Denver-A U.S. Environmental Protection Agency Region 8 emergency response team is supposed to decide in the next week or so what to do with 170,000 to 200,000 pounds of AMFO mixtures as part of the cleanup of a Utah site that could put the agency briefly in the fertilizer business. Lead coordinator Paul Peronard is working with the Utah School and Institutional Trust Lands to get the 480-acre Cook Slurry Co. property near Utah Lake in shape for resale to resolve a lease dispute with the explosives business owner – former Utah Congressman Merrill Cook, son of Melvin Cook, who invented AMFO explosives. “We want to have the land marketable – something that a buyer wants to buy,” Tom Mitchell, one of the state agency’s legal advisers, remarked recently. Peronard told Green Markets, “It’s EPA’s intention to reuse all this stuff one way or another.” He indicated that the first choice probably is to work with other explosives manufacturers in this area and have them take and reuse it. “But Plan B is to separate out the ammonium nitrate and use it as fertilizer,” he suggested. “We’re trying to determine which makes more economic sense to us.

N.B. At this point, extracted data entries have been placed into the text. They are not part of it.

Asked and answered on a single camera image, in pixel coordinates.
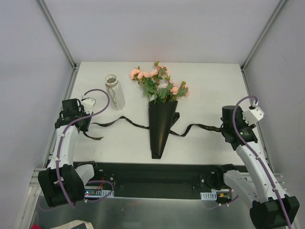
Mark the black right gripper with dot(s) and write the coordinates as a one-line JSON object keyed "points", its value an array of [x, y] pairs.
{"points": [[227, 137]]}

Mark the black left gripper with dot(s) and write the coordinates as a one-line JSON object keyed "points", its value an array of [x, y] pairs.
{"points": [[84, 124]]}

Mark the black paper flower wrap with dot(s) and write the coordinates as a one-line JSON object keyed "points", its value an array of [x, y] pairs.
{"points": [[162, 116]]}

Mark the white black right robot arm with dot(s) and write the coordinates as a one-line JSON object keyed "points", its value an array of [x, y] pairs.
{"points": [[269, 204]]}

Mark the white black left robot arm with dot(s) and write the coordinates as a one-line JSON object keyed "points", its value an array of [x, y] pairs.
{"points": [[61, 183]]}

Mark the white ribbed ceramic vase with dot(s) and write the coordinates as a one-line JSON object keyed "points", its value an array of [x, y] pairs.
{"points": [[114, 90]]}

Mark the pink artificial flower bouquet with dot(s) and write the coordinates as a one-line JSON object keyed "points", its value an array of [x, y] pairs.
{"points": [[158, 85]]}

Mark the cream tote bag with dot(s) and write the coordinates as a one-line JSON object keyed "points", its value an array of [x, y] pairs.
{"points": [[76, 224]]}

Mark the red cloth item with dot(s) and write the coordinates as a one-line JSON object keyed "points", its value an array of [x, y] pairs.
{"points": [[35, 226]]}

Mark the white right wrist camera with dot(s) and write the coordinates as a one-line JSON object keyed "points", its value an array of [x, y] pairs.
{"points": [[253, 115]]}

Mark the left aluminium frame post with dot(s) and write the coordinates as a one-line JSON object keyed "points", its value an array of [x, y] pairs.
{"points": [[56, 32]]}

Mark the aluminium frame post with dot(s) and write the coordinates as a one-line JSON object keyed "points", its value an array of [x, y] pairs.
{"points": [[273, 17], [56, 32]]}

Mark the aluminium front frame rail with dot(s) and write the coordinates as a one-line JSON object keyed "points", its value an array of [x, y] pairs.
{"points": [[279, 177]]}

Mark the right aluminium frame post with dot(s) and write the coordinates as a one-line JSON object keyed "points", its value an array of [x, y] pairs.
{"points": [[273, 17]]}

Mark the right white cable duct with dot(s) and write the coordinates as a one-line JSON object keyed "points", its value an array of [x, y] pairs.
{"points": [[215, 195]]}

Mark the white cable duct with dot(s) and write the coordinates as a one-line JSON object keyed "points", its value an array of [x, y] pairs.
{"points": [[95, 192], [215, 195]]}

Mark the left white cable duct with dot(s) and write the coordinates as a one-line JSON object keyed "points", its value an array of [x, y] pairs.
{"points": [[95, 192]]}

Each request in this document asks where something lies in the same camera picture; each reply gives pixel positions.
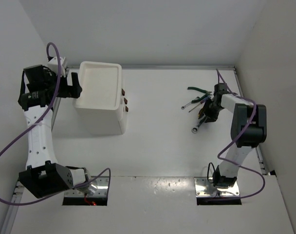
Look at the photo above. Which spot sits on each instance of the white drawer organizer cabinet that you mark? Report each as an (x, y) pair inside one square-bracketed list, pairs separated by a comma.
[(102, 104)]

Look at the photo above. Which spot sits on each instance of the large silver ratchet wrench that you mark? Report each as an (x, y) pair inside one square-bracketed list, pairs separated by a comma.
[(200, 122)]

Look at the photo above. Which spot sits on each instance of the metal base plate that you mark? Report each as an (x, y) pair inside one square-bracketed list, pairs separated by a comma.
[(98, 189), (205, 189)]

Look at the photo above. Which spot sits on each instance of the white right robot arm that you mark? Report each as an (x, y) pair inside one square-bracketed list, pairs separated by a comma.
[(248, 130)]

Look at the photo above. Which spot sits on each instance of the red blue handled screwdriver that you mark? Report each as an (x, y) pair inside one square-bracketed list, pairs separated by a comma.
[(200, 103)]

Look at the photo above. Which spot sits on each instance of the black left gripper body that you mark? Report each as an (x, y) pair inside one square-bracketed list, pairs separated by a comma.
[(64, 90)]

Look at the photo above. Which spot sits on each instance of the green handled pliers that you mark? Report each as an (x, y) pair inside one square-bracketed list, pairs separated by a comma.
[(199, 90)]

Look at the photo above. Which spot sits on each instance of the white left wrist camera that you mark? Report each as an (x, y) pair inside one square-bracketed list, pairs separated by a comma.
[(53, 65)]

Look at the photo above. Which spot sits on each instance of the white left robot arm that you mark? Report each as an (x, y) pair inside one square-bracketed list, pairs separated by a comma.
[(43, 175)]

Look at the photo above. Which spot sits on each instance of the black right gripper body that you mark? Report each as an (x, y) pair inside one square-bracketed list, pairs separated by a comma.
[(211, 111)]

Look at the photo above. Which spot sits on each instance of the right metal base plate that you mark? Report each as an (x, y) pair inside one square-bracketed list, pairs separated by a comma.
[(205, 189)]

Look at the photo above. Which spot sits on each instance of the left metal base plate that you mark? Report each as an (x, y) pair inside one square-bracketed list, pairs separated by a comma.
[(98, 189)]

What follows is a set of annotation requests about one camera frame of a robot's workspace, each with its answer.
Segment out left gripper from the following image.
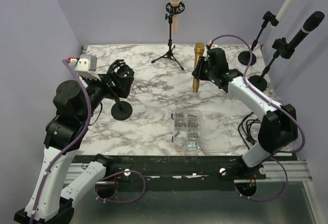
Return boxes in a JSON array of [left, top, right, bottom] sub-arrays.
[[80, 69, 134, 121]]

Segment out gold microphone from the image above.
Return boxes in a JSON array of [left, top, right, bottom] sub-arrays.
[[192, 42, 206, 93]]

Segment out black tripod mic stand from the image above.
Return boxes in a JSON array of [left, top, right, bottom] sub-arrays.
[[151, 2, 185, 71]]

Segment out pink microphone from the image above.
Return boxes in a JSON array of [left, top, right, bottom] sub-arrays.
[[170, 0, 180, 34]]

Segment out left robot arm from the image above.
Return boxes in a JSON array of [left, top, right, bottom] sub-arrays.
[[14, 60, 134, 223]]

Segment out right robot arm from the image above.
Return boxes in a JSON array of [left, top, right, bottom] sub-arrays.
[[192, 48, 298, 179]]

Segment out far round base mic stand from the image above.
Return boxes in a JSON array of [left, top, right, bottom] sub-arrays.
[[238, 11, 279, 66]]

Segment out round base mic stand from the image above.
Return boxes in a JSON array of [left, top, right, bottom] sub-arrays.
[[238, 11, 279, 66], [248, 37, 295, 91]]

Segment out near round base mic stand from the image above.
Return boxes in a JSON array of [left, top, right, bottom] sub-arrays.
[[248, 37, 295, 91]]

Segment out black microphone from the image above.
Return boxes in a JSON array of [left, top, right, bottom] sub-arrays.
[[286, 11, 325, 52]]

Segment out clear plastic screw box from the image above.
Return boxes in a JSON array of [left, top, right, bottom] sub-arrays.
[[171, 109, 230, 155]]

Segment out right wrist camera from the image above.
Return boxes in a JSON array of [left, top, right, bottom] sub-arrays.
[[206, 40, 220, 50]]

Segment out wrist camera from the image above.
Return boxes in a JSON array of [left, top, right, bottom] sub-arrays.
[[206, 40, 220, 50], [68, 54, 100, 80]]

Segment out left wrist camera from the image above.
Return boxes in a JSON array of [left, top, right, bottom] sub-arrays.
[[68, 54, 100, 80]]

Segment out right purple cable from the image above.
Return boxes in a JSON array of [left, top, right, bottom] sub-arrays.
[[210, 34, 306, 201]]

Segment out purple cable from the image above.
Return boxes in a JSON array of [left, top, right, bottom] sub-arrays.
[[210, 34, 306, 201], [28, 58, 93, 224]]

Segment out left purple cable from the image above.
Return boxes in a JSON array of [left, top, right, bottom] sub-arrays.
[[28, 58, 93, 224]]

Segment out black cable bundle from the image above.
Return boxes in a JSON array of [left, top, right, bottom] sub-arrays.
[[237, 113, 262, 148]]

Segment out aluminium mounting rail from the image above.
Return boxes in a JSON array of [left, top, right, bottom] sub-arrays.
[[64, 161, 313, 184]]

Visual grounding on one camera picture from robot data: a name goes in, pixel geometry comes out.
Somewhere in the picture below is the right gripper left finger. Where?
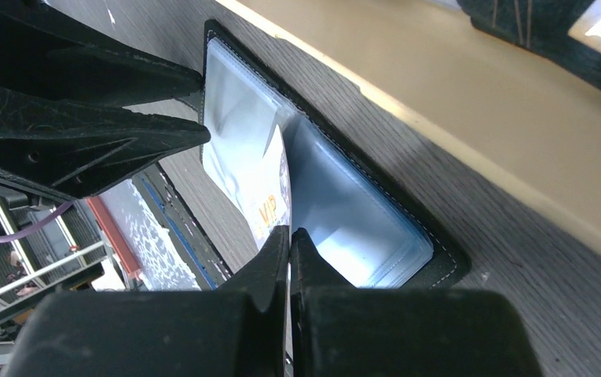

We don’t have to make money on this, just to defer costs of the disposal process.” He said what’s at the site, located not far from a cluster of subdivisions, has been there at least 10 years and represents very little pure ammonium nitrate. “There’s a total of eight tanks on the property, but the bulk of the material is in two large tanks of a liquid/solid and something in between. One of them has four pretty definite layers of liquid oil, a jelly-like material and a layer of ammonium nitrate salts. The other tank is mostly in two layers … one of oil and the other slurry.” Right now, Peronard reported, discussions will be held with local explosives companies “to see if that’s going to work or not.”